Our major work here has been processing wheat to collect the wheat berries.  Laura thinks of this as one of the most ancient work.  Les loves the specificity and repetition of it.  We twist or pound the heads until the seeds are released, then we take it into the wind and pour so that the chaff flies away.  

 I thought we could make our next million selling the chaff to throw at brides and grooms as they leave the church; or maybe I can put it in dancers’ hair to fly when they twirl.  A whole days work gleans only 4-5 cups of berries.

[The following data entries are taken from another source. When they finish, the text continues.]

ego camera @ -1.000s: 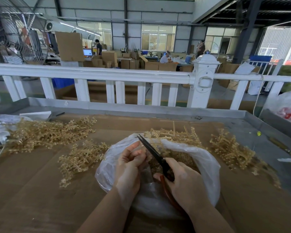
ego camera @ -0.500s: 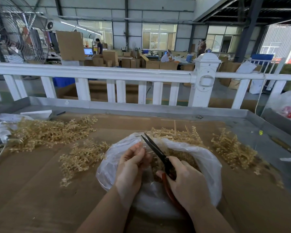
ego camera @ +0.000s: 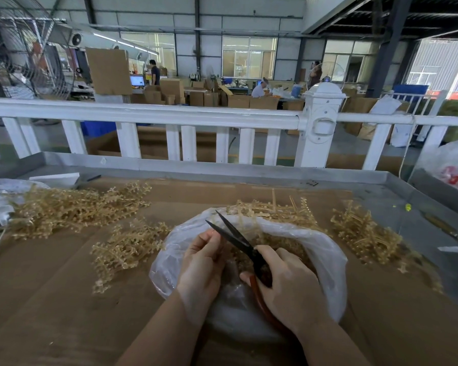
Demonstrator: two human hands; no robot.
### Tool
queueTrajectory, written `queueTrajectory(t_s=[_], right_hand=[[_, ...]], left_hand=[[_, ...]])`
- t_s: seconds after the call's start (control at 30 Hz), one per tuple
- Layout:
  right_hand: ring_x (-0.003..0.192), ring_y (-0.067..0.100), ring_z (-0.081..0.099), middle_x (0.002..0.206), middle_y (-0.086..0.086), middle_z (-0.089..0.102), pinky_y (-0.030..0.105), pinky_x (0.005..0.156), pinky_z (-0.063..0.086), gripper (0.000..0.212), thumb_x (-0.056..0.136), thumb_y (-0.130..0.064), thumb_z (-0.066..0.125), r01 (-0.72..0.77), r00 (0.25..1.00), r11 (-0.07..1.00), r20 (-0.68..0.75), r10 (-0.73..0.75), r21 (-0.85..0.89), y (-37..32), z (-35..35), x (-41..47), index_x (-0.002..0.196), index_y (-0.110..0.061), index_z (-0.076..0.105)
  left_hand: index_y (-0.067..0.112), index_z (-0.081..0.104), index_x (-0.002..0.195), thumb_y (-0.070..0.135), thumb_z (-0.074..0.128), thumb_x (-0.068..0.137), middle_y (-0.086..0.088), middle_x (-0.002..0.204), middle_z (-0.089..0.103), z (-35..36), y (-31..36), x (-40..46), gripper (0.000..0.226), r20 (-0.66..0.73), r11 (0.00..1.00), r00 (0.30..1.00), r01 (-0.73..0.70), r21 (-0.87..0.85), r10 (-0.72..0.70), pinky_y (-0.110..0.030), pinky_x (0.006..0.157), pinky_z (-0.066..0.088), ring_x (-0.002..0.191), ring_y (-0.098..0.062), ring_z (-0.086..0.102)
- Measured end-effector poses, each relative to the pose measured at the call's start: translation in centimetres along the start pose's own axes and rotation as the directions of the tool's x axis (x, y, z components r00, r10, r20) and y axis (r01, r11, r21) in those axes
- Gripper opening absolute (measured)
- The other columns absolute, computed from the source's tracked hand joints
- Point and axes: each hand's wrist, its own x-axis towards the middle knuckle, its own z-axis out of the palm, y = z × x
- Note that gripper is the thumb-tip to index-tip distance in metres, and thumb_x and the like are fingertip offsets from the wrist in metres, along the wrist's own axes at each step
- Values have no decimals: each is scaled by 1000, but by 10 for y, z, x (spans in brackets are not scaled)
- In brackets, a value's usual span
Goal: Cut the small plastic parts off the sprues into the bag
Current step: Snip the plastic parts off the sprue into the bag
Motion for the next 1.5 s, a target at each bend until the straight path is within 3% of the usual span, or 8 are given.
queueTrajectory(t_s=[0.33, 0.43, 0.73, 0.83, 0.97, 1.2, 1.4, 1.5], right_hand=[[94, 18, 60, 96, -4, 61, 30, 75, 54, 54, 81, -63, 47, -22, 996, 999, 91, 25, -25, 1, 2, -1, 119, -27, 57], [97, 17, 59, 99, -4, 61, 30, 78, 53, 52, 83, -61, 49, -23, 994, 999, 110, 25, -23, 0, 2, 0, 121, -28, 56], [94, 17, 61, 97, -5, 63, 30, 77, 55, 50, 82, -60, 51, -20, 995, 1000, 97, 19, 10, -3, -2, 1, 117, -25, 59], [90, 14, 63, 95, -6, 64, 25, 74, 52, 50, 82, -61, 49, -19, 997, 999, 81, 17, 28, -4, -3, 2, 114, -24, 60], [84, 12, 64, 92, -6, 65, 19, 71, 47, 44, 82, -54, 60, -21, 997, 1000, 70, 20, 18, -4, -4, 2, 113, -23, 62], [71, 16, 65, 84, -2, 66, 27, 61, 56, 43, 82, -50, 65, 7, 998, 1000, 67, -8, 13, -5, -4, 3, 111, -19, 63], [80, 17, 65, 91, -2, 66, 29, 71, 55, 47, 87, -54, 57, 3, 996, 1000, 93, -5, 27, -4, -3, 4, 121, -22, 59], [84, 16, 65, 95, -3, 66, 27, 74, 54, 50, 87, -56, 53, 5, 995, 1000, 103, -7, 20, -4, -3, 4, 125, -23, 57]], left_hand=[[5, 60, 87, 1, 40, 97, -9, 75, 69, 0, 2, -1, 23, 48, 999, 998, 49, 3, -49, -23, 58, 57, 66, -16, 68], [4, 60, 87, -2, 38, 97, -8, 71, 71, 0, 2, -2, 25, 84, 999, 995, 46, -12, -45, -22, 54, 55, 62, -15, 69], [0, 60, 91, -5, 36, 95, -13, 78, 70, 0, 1, -3, 25, 188, 1000, 982, 23, -3, -22, -27, 63, 58, 71, -20, 70], [0, 60, 89, -3, 42, 89, -15, 78, 68, 0, -1, -4, 18, 224, 999, 974, 37, 10, -38, -29, 63, 58, 71, -22, 69], [0, 57, 87, 4, 50, 80, -17, 81, 65, 0, -1, -4, 11, 280, 998, 958, 47, 31, -54, -31, 64, 57, 72, -23, 67], [0, 57, 85, 4, 52, 78, -14, 75, 67, 1, -3, -4, 10, 278, 999, 959, 54, 3, -53, -29, 63, 58, 67, -21, 67], [1, 56, 81, -2, 46, 88, -14, 72, 66, 1, -3, -2, 12, 235, 998, 970, 56, -3, -54, -27, 60, 57, 65, -20, 67], [2, 57, 78, 1, 50, 82, -14, 72, 67, 1, -4, -2, 8, 232, 998, 971, 62, -6, -59, -27, 60, 57, 65, -21, 68]])
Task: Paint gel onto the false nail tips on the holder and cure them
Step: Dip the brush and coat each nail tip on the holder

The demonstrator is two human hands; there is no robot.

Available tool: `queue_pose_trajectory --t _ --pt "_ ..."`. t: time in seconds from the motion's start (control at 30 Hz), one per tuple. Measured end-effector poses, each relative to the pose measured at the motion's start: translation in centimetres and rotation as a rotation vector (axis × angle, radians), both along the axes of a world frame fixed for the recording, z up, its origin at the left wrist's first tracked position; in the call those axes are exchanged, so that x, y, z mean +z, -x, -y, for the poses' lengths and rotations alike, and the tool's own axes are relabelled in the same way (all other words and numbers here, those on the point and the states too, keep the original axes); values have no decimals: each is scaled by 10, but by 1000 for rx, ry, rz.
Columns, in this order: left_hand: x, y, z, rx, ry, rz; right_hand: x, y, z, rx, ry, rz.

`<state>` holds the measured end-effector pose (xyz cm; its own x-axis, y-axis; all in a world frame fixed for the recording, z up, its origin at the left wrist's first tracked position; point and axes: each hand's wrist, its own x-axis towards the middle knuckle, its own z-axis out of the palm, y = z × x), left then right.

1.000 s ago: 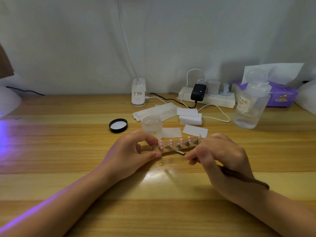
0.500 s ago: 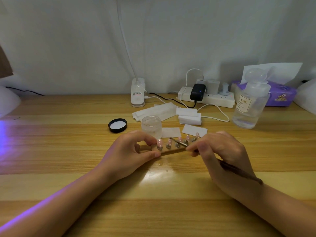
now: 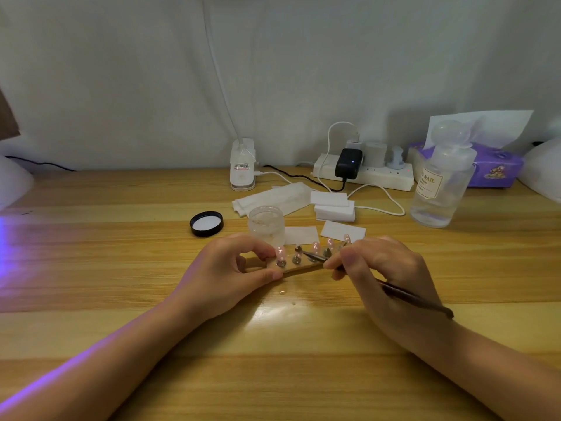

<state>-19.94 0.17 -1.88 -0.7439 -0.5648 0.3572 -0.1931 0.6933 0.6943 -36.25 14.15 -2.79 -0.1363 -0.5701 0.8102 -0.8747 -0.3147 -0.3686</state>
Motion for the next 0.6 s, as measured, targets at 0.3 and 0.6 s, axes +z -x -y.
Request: queue_pose_trajectory --t 0.3,0.6 --pt "0 0 -1 1 -22 -1 2 -1 -1 5 -19 66" --pt "-1 1 -1 15 -8 9 4 0 -6 43 50 154"
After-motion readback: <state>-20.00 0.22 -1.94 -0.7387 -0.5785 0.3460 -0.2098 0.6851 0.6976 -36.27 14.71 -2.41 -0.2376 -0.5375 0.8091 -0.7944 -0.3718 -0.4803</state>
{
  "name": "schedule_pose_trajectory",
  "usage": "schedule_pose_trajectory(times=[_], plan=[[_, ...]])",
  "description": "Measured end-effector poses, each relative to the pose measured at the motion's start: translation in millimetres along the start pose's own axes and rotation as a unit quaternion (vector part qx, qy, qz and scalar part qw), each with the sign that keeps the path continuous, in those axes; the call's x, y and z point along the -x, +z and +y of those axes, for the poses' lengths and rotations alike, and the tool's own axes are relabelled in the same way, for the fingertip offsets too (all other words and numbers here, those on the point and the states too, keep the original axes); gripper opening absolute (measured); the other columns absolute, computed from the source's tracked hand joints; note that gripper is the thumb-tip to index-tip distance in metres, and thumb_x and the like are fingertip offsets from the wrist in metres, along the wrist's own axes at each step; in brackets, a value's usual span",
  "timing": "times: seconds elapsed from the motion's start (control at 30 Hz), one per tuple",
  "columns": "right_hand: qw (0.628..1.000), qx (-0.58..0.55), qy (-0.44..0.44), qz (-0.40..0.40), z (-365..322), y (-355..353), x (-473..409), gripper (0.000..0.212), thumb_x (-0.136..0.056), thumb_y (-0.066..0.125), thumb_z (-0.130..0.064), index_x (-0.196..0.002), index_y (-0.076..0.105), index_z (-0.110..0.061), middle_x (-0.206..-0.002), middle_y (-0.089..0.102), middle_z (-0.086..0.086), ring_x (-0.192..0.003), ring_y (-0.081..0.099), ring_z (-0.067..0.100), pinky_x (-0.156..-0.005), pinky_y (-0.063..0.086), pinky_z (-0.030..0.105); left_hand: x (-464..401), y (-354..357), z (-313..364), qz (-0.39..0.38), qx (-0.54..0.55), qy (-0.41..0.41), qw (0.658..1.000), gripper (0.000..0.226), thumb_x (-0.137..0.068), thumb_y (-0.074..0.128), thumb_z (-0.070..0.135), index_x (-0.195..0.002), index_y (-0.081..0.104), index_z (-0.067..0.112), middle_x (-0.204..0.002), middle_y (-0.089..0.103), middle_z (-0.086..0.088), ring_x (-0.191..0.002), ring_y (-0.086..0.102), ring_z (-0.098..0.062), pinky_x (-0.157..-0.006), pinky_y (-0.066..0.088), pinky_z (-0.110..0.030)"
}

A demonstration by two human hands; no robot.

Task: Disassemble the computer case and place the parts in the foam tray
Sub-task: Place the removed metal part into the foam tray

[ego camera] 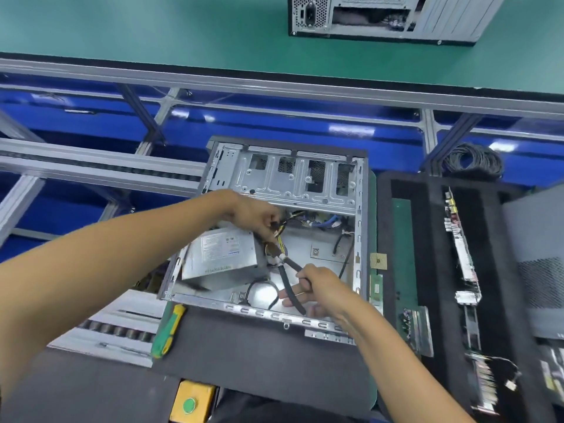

Also, we collect delicious veggies from the garden, cook, walk the dogs, and today (9-30) we cleaned the rabbits’ cages.  Stinky!  It needed it.  This is the farm where I first learned to enjoy espresso.   
The final night, they fired up the pizza oven outside and made spectacular pies (the final one: pear, Gorgonzola, walnut, mozzarella, Parmesan).  Laura broke out some nice wine, Renzo opened the beer I brought, Renzo put on some folk and traditional USA music with Bruce Springsteen, and the stars fell around the Milky Way.  It was a lovely evening.
As we left, Lucia was making marmalade from a fruit that looks like a yellow apple and is hard like a beet.  It’s called cotognia; they were 40-90% full of worms, but to smell the boiling fruit at the end, I can imagine how delicious the jam will be.
Images I don’t want to forget:
1.     Ballet lessons for Francesca, with Margarita in and out of the lessons.
2.     Taking Les and the dogs to the huge cliff-sided gully where the spring is, and across it, the bridge made of little colorful planks.
3.     Les and Gustavo (goose) sharing a conversation back and forth; then Pipo (dog) and Gustavo at a distance from one another.
4.     The sound of Lucia’s voice when warning her children—calling each by name with long vowels, and her laugh that sounds like water falling.
5.     The lighthearted way we communicated with large gestures, and an occasional Czech to Italian, and English to Italian dictionary; sometimes with Lucia telling Renzo the story we just told her.
6.     Les singing the Can-Can as he pounded the heads of wheat.
7.     How Les looked as he arrived the first time he climbed the 2-hour path up to the mile-high farm.
8.     How much Franco teased Laura, and his gentle, playful, physical and verbal humor.
9.     The garlic mayonnaise that Namua made was named “Salsa de la Estrega” (“witch sauce”); it gave Lucia a stomachache.  Lucia can’t eat raw garlic.
10. Looking at the farmhouse from way below, following what I imagine to be the trail up with my eyes.
On our way out of town, we stayed in a hotel by the train station so we wouldn’t have to hike down so far in the early morning, got the best gelato, stopped in the post office to see for the last time if my package got here (no-Lucia will have to send it somewhere else where I will be), and enjoyed an evening at a place with 200 solar panels, surrounded by vineyards and cows and strolling through the streets and town cemetery.  We’ve been without Internet for a while.  I hope to catch up and get back on track.  Morocco is next—through Rome and Madrid.